El senador nacional Jorge Capitanich presentó un proyecto de ley para dejar sin efecto el Decreto de Necesidad y Urgencia (DNU) 941/2025, mediante el cual el Poder Ejecutivo avanzó en una reforma integral de la Ley de Inteligencia Nacional N° 25.520. El legislador calificó la medida como inconstitucional y alertó sobre los riesgos que, a su criterio, implica para el sistema democrático.

Según Capitanich, el decreto habilita un esquema discrecional y peligroso, al ampliar de manera significativa las facultades de los organismos de inteligencia sin controles democráticos ni debate parlamentario. En ese sentido, cuestionó el uso del DNU para modificar un marco normativo sensible y sostuvo que vulnera la división de poderes y debilita las garantías constitucionales.

El proyecto se apoya, entre otros argumentos, en un análisis del Centro de Estudios Legales y Sociales (CELS), que advierte sobre la posible conformación de una “policía secreta” a partir de las atribuciones otorgadas por el decreto, incluyendo la eventual detención de personas sin orden judicial.
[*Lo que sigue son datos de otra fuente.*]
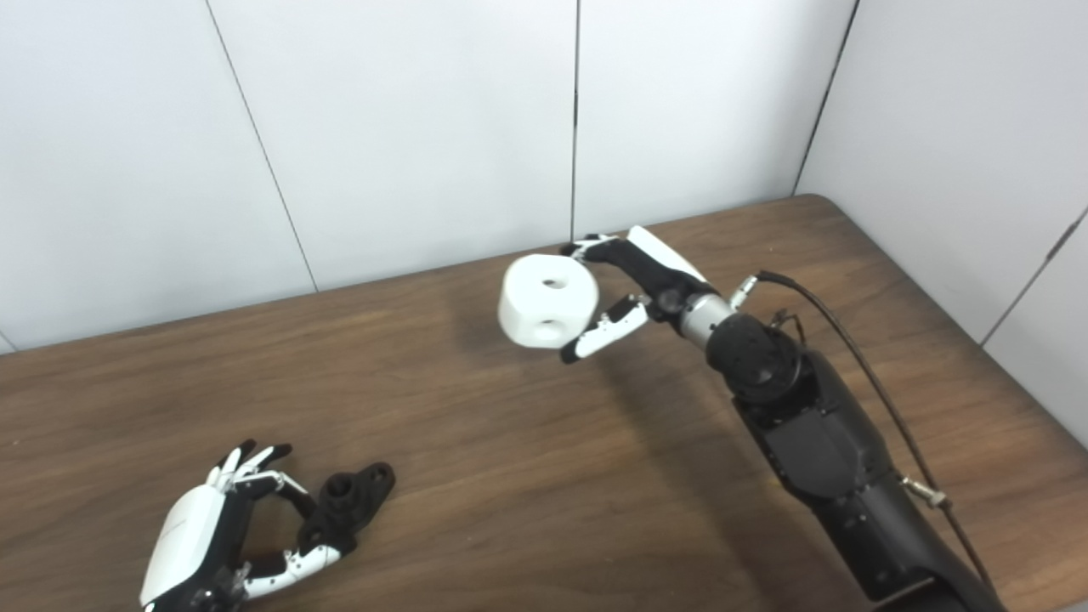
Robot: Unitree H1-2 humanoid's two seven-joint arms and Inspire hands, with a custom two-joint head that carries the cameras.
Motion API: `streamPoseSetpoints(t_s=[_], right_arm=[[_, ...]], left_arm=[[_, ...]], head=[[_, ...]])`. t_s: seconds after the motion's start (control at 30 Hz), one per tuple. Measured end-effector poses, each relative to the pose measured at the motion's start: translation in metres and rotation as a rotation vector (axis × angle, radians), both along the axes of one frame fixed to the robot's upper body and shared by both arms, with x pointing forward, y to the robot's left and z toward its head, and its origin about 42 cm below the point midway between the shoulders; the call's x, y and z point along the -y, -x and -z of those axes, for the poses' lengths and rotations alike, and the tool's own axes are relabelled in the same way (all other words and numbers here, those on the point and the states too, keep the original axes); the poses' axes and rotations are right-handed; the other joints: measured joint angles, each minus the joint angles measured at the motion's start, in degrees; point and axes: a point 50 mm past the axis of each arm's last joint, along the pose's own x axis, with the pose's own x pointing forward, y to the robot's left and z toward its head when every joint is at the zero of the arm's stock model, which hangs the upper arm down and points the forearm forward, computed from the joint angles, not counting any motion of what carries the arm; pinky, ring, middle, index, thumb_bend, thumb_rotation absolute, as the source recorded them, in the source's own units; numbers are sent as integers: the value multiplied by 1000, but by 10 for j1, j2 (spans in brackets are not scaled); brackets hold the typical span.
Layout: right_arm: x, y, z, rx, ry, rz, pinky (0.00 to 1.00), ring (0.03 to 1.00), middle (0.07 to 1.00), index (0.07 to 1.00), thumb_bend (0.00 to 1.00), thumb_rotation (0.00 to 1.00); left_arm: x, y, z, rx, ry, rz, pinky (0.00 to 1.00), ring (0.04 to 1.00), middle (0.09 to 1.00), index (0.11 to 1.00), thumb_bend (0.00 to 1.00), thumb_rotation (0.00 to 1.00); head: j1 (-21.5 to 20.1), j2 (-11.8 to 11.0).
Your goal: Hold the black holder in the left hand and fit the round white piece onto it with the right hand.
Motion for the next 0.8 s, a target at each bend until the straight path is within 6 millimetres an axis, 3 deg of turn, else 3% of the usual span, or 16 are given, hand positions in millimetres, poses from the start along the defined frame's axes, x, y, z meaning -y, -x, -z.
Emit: streamPoseSetpoints(t_s=[0.5, 0.8], right_arm=[[-44, 7, -7, -42, 31, -106, 1000, 1000, 875, 478, 493, 137], [-54, 7, -5, -64, 49, -152, 1000, 999, 866, 478, 494, 139]], left_arm=[[28, -17, 1, 14, -19, 27, 1000, 1000, 896, 480, 522, 45], [37, -16, 1, 19, -17, 31, 1000, 1000, 892, 480, 521, 45]], head=[[27, 7], [49, 15]])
Además, el senador señaló que el DNU otorga un marco de legalidad a prácticas de espionaje antidemocráticas, al expandir las facultades de contrainteligencia y consolidar la lógica del “enemigo interno”. Según indicó, esto podría habilitar tareas de inteligencia por motivos políticos, sindicales o periodísticos, expresamente prohibidas por la legislación vigente.
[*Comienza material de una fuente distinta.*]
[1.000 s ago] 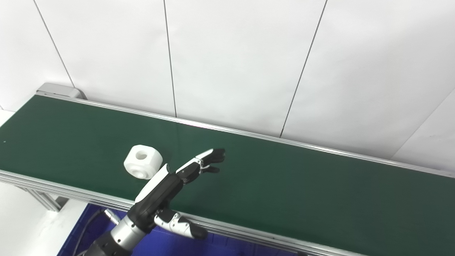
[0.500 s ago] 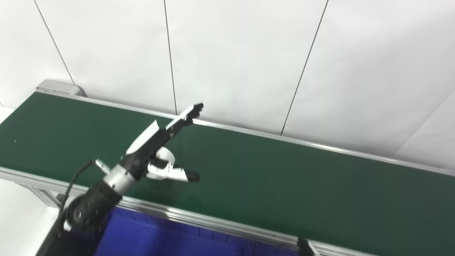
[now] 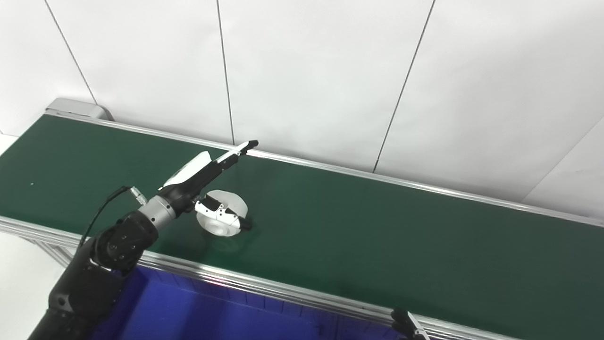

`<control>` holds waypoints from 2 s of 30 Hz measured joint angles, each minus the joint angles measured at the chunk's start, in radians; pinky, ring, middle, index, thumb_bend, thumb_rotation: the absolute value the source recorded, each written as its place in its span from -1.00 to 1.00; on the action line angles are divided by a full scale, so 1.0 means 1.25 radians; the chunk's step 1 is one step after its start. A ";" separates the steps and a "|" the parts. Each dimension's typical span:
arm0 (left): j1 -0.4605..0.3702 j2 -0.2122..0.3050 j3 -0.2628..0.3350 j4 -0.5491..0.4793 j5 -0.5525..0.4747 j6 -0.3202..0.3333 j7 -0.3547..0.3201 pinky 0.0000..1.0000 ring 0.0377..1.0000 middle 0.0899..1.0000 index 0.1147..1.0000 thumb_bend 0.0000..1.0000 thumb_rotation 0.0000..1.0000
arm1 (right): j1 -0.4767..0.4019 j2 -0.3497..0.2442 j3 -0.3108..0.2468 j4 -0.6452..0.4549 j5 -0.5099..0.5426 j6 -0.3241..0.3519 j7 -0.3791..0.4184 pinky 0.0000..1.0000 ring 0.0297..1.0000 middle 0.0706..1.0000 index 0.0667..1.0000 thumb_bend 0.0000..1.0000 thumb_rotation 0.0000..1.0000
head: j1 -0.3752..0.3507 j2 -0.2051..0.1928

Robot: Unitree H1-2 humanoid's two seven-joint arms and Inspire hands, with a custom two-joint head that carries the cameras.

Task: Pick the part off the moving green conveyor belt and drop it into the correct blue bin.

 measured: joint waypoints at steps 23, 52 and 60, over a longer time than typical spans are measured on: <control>-0.007 -0.006 -0.091 0.108 0.118 -0.067 0.041 0.25 0.41 0.43 0.39 0.54 -1.00 | 0.007 -0.001 -0.001 -0.009 0.016 -0.003 -0.001 0.65 0.74 0.77 0.82 0.32 0.49 | 0.004 0.005; 0.109 -0.049 -0.081 -0.048 -0.001 -0.127 0.171 -0.19 -0.20 -0.10 -0.10 0.00 -1.00 | 0.033 0.020 0.006 -0.075 0.002 0.005 0.000 0.61 0.73 0.78 0.82 0.40 0.54 | -0.181 0.096; 0.235 -0.036 -0.081 -0.224 -0.094 -0.094 0.088 -0.12 -0.13 -0.09 -0.16 0.00 -1.00 | 0.034 0.040 0.014 -0.109 -0.011 0.036 0.004 0.63 0.76 0.80 0.84 0.52 0.63 | -0.227 0.155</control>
Otro de los puntos cuestionados es la concentración del presupuesto de inteligencia en la Secretaría de Inteligencia del Estado (SIDE), que pasaría a elaborar, administrar y controlar los fondos, configurando —según Capitanich— un esquema opaco que pone en riesgo el control democrático.

También advirtió sobre la creación de la denominada “Comunidad Informativa Nacional”, que integraría datos en tiempo real sin un sistema sólido de control, lo que podría derivar en prácticas de vigilancia masiva e involucrar a organismos como el ReNaPer y la ARCA como ejecutores de la vigilancia estatal.

Más allá del contenido del decreto, Capitanich apuntó contra el mecanismo utilizado y afirmó que el Poder Ejecutivo no puede reformar la Ley de Inteligencia por decreto, ya que no se cumplen las condiciones de necesidad y urgencia previstas por la Constitución. En ese marco, reclamó que el Congreso recupere su rol central en el debate de políticas públicas estratégicas.

“Este no es solo un DNU, es la consolidación de un sistema de control y vigilancia que cercena libertades y concentra poder de manera extrema”, sostuvo el senador, y concluyó que el Congreso debe derogar el decreto para reafirmar la división de poderes y el respeto por los derechos fundamentales.